General background [UNDER CONSTRUCTION]
Functional Magnetic Resonance Imaging has been the work horse for mapping human brain functions in the past decades. In an example of the classical approach, subjects are shown are shown a cloud of randomly moving dots on a screen for 20 seconds (condition A), then a similar cloud of dots that are now coherently moving toward the same direction (condition B). Condition B evokes two psychological phenomena, the perception of moving dots or elements and the perception of coherent or global movement, whereas Condition A evokes only on of the two concepts evoked in condition B, the perception of moving elements. Under the assumption of linear summation, subtracting condition A from condition B should cancel the effects of moving elements and allow the experimenter to specifically study global motion. For mapping the brain areas responsible for the perception of global motion, the experimenter will, for each fMRI voxels (a pixel in 3D), subtract the signal acquired in condition B from the signal acquired in condition A and test whether this difference is significant. Results are then overlaid on top of the image of the brain, yielding the colorful pictures of fMRI papers have accustomed us to, with blobs indicating the “mapped” brain areas.

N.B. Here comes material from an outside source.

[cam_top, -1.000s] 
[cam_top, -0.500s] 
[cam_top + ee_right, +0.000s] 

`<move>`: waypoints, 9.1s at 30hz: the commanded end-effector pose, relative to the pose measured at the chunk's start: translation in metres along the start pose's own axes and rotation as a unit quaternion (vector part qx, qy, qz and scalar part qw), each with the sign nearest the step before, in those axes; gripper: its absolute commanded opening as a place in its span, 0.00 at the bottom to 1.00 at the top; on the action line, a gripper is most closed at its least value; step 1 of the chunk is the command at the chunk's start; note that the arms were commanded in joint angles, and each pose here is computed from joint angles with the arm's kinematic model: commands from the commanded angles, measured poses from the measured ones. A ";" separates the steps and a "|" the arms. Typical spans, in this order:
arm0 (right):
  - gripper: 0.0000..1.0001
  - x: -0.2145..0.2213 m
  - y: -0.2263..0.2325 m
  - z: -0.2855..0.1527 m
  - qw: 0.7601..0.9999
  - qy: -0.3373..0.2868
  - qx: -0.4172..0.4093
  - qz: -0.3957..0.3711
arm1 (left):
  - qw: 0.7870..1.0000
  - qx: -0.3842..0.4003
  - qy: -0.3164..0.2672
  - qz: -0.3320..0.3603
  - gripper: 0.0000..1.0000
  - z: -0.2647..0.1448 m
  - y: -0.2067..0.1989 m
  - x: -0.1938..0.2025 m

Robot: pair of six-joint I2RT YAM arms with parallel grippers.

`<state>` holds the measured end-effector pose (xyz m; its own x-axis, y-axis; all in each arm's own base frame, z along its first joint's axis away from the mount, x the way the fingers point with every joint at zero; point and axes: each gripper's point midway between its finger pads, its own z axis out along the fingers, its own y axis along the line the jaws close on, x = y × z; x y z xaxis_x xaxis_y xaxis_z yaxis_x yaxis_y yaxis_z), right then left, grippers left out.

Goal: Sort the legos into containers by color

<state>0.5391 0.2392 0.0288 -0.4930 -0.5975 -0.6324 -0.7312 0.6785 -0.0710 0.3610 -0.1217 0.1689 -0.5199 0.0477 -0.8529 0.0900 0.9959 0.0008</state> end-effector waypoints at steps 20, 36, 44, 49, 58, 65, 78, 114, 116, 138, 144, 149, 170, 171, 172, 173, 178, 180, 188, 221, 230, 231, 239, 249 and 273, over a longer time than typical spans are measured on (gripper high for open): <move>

Although this approach was extremely useful for mapping the brain, i.e. the identification which brain area does what, advances in the achievable resolution and sensitivity of MRI and the development of analysis methods open the way for the more interesting question of how does the brain do what it does? Examples of questions addressed around this center theme in the lab... [direct to other sections here] However, the greater MRI capabilities come with their lot of challenges. The indirect relation between neural activity and measured fMRI signal did not matter much when fMRI resolution allowed only to study large swats (>3mm) of the cortex, but understanding this relation becomes crucial for studying the small-scale processes now accessible with modern MRI scanner. Next sections highlight our approaches and contributions to technological advances in MRI (subsection title) and to define the link between neural information processing and fMRI signals (Spatio-Temporal Properties / Neural and Vascular Origins of fMRI Signals section).
Physiology & Information Content of fMRI Signals [UNDER CONSTRUCTION]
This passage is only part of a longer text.